Brady and I continued to talk and he mentioned that the offer for dinner was still on the table. Two about-to-be lawyers dating, it's so romantic. Eventually, I asked him if he wanted to still have dinner and he did. We went to the Quiet Woman and had an amazing time. Although I ordered this chicken dish, simply because it came with stuffing and I didn't like the chicken which was obvious because I didn't eat any of it. Brady dropped me off after dinner and walked me to my door. And then he kissed me good night. I ran into my apartment, I was in shock and a little tipsy. We had ordered a bottle of wine with dinner, um yeah, Brady doesn't really drink wine. So basically I had a bottle of wine and some stuffing for dinner. I woke up my roommate, Annalise, yelling "Brady just kissed me!" And then I debriefed her about the date, probably over a glass of wine. I really liked my wine back then.

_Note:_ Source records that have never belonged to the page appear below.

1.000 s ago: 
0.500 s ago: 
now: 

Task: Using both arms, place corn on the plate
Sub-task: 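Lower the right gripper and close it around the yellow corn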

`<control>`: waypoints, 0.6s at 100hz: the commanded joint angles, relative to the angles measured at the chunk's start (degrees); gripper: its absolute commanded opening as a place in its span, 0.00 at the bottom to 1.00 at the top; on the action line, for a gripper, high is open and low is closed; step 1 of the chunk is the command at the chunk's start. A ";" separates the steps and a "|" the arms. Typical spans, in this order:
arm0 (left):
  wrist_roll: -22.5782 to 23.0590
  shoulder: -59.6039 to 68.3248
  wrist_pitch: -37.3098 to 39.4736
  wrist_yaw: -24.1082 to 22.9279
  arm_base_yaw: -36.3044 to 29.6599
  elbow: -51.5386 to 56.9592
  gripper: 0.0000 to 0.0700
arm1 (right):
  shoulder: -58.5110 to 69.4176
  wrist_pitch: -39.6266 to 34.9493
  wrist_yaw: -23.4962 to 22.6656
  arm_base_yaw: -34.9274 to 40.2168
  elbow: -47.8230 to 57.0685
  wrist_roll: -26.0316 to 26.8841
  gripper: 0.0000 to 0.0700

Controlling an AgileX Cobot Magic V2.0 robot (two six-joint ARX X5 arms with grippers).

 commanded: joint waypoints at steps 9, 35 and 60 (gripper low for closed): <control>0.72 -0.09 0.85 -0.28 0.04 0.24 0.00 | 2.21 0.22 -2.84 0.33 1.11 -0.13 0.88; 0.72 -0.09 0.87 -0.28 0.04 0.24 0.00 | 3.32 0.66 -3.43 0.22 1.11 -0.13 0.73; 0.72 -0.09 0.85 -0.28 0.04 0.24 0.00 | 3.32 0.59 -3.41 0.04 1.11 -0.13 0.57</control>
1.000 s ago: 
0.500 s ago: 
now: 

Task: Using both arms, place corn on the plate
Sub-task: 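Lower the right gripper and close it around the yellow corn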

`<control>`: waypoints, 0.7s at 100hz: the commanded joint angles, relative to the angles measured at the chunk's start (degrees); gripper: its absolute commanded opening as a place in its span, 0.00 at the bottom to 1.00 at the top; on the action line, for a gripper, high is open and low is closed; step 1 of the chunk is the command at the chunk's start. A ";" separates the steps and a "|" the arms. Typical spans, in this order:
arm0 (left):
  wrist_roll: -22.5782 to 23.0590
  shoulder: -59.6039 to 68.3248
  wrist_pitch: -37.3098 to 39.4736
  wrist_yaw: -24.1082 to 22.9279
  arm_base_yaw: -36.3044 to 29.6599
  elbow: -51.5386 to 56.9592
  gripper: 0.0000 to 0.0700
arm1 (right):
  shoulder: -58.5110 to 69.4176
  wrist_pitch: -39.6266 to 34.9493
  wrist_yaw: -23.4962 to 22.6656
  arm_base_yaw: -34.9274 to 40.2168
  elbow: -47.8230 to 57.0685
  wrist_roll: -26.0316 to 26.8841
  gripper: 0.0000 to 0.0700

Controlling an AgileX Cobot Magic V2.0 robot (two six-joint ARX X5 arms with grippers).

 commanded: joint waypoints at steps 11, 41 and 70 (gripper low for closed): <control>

So we had a great first date, naturally Brady asked me out on another date. And I said no. Actually I said I had to "focus on school." Which was kind of lame. Really, what I had to do was get rid of DVR guy. And even though Brady just wanted to go on a second date, I felt that the decision to go on a second date was bigger than that, that if I was going to go out with him I should be ready to be in it for the long haul. We kept talking, he kept asking me out, I kept saying I had to focus on school. As we talked, I started to feel a real connection with him and wanted to explore it. But I had concert tickets with DVR guy and I couldn't get rid of him before that, I just didn't even know how to deal with that. "Um hey, DVR guy, can you give me back those tickets I got for you, cause I like this other guy better and you are kind of boring, and uh yeah, I'm going to need those tickets back." That was not going to work.

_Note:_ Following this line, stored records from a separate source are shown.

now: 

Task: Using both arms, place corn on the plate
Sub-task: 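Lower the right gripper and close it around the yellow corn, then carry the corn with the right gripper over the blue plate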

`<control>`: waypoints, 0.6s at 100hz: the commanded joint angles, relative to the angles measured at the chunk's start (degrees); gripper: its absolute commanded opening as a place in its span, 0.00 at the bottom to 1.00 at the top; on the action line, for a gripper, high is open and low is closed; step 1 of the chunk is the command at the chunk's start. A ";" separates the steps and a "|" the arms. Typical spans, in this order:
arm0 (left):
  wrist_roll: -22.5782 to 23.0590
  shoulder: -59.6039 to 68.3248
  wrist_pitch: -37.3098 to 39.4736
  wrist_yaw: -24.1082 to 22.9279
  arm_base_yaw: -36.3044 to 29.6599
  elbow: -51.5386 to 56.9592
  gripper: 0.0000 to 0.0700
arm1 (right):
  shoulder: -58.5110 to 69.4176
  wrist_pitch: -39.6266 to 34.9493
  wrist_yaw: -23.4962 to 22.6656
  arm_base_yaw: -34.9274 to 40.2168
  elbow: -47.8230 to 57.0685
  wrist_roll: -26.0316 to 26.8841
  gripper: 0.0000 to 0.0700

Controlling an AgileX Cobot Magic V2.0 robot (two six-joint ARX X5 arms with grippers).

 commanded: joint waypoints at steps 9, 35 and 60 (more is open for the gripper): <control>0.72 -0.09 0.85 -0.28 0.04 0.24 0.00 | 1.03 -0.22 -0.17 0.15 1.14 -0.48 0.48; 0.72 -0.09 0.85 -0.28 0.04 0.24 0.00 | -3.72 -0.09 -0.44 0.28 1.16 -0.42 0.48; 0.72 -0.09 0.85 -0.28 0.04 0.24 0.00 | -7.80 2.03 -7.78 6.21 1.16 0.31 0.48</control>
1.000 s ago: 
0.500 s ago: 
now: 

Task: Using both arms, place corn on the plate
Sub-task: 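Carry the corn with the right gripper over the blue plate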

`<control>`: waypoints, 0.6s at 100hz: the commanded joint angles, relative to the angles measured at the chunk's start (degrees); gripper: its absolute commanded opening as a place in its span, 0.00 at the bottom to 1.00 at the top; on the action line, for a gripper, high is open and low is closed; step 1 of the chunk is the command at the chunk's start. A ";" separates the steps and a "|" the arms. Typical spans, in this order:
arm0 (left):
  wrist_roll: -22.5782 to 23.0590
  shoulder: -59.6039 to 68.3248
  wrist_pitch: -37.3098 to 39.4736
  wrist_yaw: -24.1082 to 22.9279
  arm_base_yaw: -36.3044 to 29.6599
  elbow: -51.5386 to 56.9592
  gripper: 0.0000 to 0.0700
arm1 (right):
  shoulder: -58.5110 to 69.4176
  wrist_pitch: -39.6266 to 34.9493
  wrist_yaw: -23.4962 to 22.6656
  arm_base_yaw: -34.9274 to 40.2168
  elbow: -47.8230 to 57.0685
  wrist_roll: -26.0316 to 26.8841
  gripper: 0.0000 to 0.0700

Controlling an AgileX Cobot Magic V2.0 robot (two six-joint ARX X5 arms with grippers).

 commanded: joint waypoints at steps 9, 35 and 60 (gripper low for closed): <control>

So about six weeks passed in between our first date and our second. The concert passed and I decided that I wanted to go out with Brady. He had sent me an email telling me that he thought we had a great first date and that he wanted to see me again. It was very well-written. My mom said, "he's either crazy or your soulmate, you probably should go out with him and figure it out." I agreed with her. We were talking pretty much daily at this point and he mentioned that he was going to Vegas for the weekend. By himself. So I slyly said, "I love Vegas, I haven't been in forever, I would love to go back." I pretty much invited myself to Vegas with him. After I said that, he officially invited me to Vegas and we had our second date planned. Crap, I still needed to get rid of DVR guy, who ironically was in Vegas. So Brady and I were set to go to Vegas that weekend, I think this was Monday or Tuesday when I talked to DVR guy. I called him and said, "so this isn't really working, I need to focus on school." The old "focus on school" works every time. And with that DVR guy was gone. And I stopped watching Lost, he had been recording it for me while I was in class. Moving on from DVR guy was a fantastic decision, I got a husband and Lost got really stupid at that point.

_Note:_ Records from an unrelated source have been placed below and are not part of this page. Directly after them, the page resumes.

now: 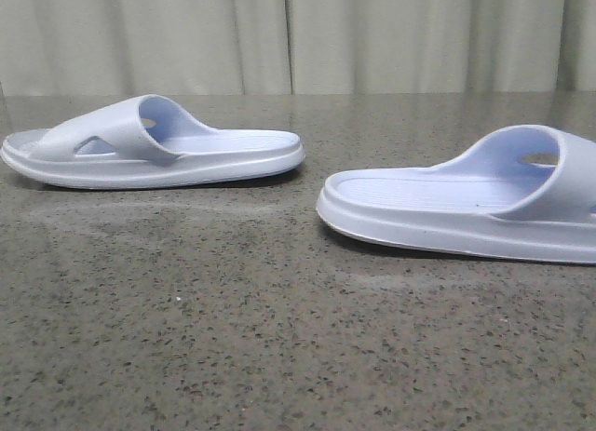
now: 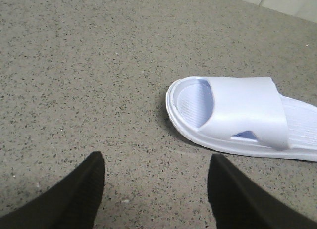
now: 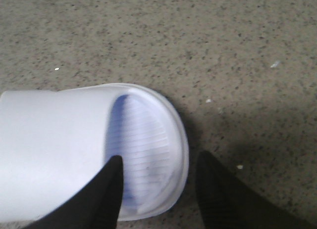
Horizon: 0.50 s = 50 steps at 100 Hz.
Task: Insert blue slippers together front up
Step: 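Close each gripper on the toe rim of its slipper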
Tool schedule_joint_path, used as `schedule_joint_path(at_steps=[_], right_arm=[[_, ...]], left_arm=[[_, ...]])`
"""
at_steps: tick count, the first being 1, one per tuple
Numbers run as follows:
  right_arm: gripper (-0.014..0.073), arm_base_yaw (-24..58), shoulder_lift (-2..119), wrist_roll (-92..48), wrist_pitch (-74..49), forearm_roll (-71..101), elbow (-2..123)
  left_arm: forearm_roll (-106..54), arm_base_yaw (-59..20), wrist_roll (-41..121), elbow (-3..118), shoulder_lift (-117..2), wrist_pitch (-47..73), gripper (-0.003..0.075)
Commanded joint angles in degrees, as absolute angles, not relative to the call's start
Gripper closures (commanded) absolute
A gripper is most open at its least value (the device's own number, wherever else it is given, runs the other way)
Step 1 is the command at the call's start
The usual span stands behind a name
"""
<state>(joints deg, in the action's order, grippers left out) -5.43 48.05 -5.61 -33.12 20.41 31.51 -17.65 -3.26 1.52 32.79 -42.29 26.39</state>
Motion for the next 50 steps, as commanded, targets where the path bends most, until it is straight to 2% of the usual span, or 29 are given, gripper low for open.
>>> schedule_joint_path(at_steps=[1,36,50], right_arm=[[0.0306,-7.5,50.9,-6.9,-31.5,20.3,34.9],[0.0306,-12.5,59.4,-20.5,-36.4,32.4,37.0],[0.0306,-16.7,62.6,-30.5,-40.9,41.8,37.4]], left_arm=[[-18.8,-3.1,1.9,35.2,-42.4,22.7,0.0314],[-18.9,-3.1,3.2,35.3,-43.5,22.6,0.0315],[-19.0,-3.1,3.2,35.3,-43.5,22.5,0.0315]])
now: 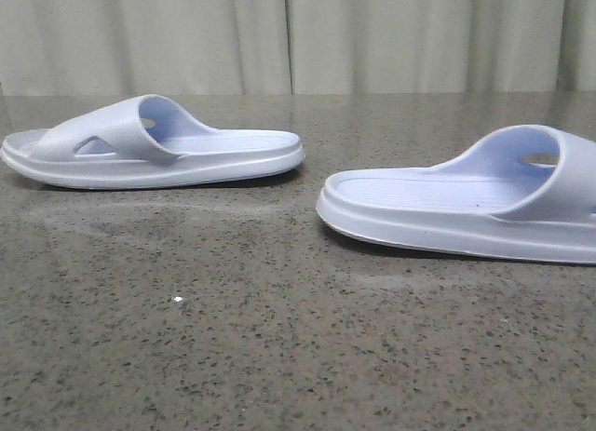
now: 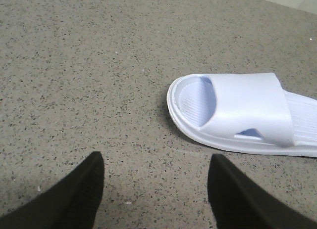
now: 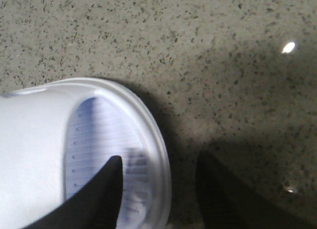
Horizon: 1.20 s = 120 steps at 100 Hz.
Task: Insert blue slippers together front up
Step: 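Close each gripper on the toe rim of its slipper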
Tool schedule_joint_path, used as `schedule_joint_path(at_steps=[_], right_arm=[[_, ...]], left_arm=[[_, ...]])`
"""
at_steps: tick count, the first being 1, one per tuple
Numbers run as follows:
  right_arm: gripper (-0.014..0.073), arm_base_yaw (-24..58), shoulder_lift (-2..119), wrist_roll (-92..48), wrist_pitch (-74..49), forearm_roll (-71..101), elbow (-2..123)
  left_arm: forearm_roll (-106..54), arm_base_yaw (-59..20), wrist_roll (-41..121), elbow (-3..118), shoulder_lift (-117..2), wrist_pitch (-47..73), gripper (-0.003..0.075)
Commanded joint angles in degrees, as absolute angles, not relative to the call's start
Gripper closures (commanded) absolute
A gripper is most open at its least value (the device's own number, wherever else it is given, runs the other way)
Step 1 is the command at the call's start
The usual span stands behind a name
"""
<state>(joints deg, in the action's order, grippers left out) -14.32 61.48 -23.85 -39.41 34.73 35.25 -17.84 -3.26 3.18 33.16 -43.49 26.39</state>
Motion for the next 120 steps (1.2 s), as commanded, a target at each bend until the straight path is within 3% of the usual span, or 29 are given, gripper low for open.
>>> schedule_joint_path(at_steps=[1,17,34,51,80,120], right_arm=[[0.0306,-17.1,63.0,-31.6,-41.5,43.0,37.4],[0.035,-19.8,67.4,-37.8,-48.1,49.5,38.5],[0.0702,-19.8,68.6,-38.2,-49.7,49.9,39.0],[0.0701,-19.8,68.4,-38.2,-49.1,50.2,39.0],[0.0701,-19.8,68.4,-38.2,-48.3,50.3,39.0],[0.0701,-19.8,68.4,-38.2,-46.7,50.7,39.0]], left_arm=[[-19.0,-3.1,3.2,35.3,-43.5,22.5,0.0315],[-19.1,-3.1,3.2,35.3,-43.5,22.5,0.0315],[-20.5,-3.1,3.2,35.3,-44.1,22.4,0.0316],[-24.1,-3.1,4.9,36.2,-50.1,22.6,0.0316],[-51.9,-2.5,28.5,43.1,-66.1,25.9,0.0316],[-75.0,7.5,52.2,50.4,-84.4,39.5,0.0316]])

So Brady and I went to Vegas. He picked me up on Saturday morning. He even asked me what I wanted from Starbucks and brought it to my door. Back then my drink was a venti zen green tea, two bags with an inch of soy. A little complicated, but he got it right! Things were looking promising already. We had a fantastic time in Vegas. We stayed at the Wynn, ate dinner at Sushi Roku, shopped, had drinks, a damn good second date. The conversation was effortless, it just fetl really comfortable. That night, after a few drinks, I told Brady that I thought we were going to get married. And he didn't run! Amazing!

This is our first picture together in the gardens at Bellagio. This was about 3 1/2 years ago. I would like to note that dress now fits again. In fact, I wore it a couple of weeks ago.


So became the start of many Vegas trips, and the beginning of our relationship. That first trip to Vegas, Brady shopped with me for about 6 hours, that never happened again.
*Please note that this is the version of the story according to me. Brady maintains that I asked him if the offer for dinner was still on the table, implying that I threw myself at him like a shameless hussy. Please also note that Brady can be full of crap at times.